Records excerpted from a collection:
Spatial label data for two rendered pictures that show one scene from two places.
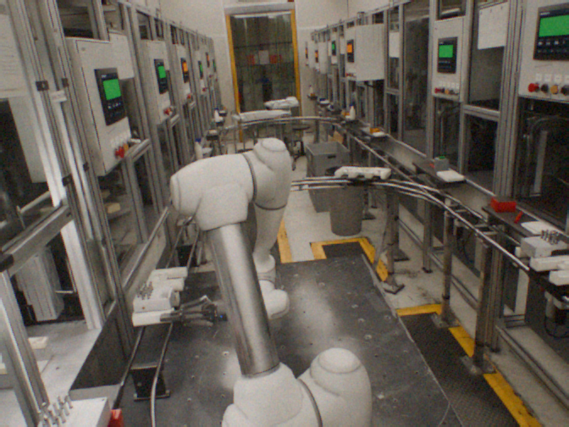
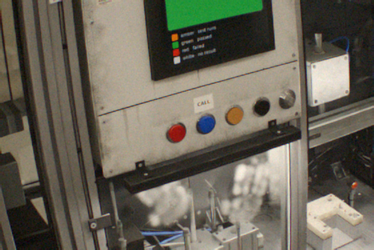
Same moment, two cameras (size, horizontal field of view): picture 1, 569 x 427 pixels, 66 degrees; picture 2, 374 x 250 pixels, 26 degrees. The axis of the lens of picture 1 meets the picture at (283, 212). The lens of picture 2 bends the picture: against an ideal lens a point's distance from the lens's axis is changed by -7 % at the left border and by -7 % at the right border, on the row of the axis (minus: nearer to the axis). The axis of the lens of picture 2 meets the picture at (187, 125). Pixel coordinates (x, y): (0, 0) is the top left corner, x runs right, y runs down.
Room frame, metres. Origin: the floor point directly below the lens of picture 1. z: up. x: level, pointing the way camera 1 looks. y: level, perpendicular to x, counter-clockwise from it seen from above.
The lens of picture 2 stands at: (0.07, -0.70, 2.07)
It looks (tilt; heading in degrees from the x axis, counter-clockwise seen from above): 25 degrees down; 68
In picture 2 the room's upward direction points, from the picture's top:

TASK OBJECTIVE: Omit the pictures. Repeat the rest of the data exactly.

OUTPUT OF THE TASK:
Spatial label data for two rendered pictures that show one scene from two places.
Same moment, two cameras (size, horizontal field of view): picture 1, 569 x 427 pixels, 66 degrees; picture 2, 374 x 250 pixels, 26 degrees. The axis of the lens of picture 1 meets the picture at (283, 212). The lens of picture 2 bends the picture: against an ideal lens a point's distance from the lens's axis is changed by -7 % at the left border and by -7 % at the right border, on the row of the axis (minus: nearer to the axis). The axis of the lens of picture 2 meets the picture at (187, 125). Pixel coordinates (x, y): (0, 0) is the top left corner, x runs right, y runs down.
Room frame, metres. Origin: the floor point directly below the lens of picture 1. z: up. x: level, pointing the way camera 1 looks. y: level, perpendicular to x, counter-clockwise from it seen from above.
The lens of picture 2 stands at: (0.07, -0.70, 2.07)
It looks (tilt; heading in degrees from the x axis, counter-clockwise seen from above): 25 degrees down; 68
In picture 2 the room's upward direction points, from the picture's top:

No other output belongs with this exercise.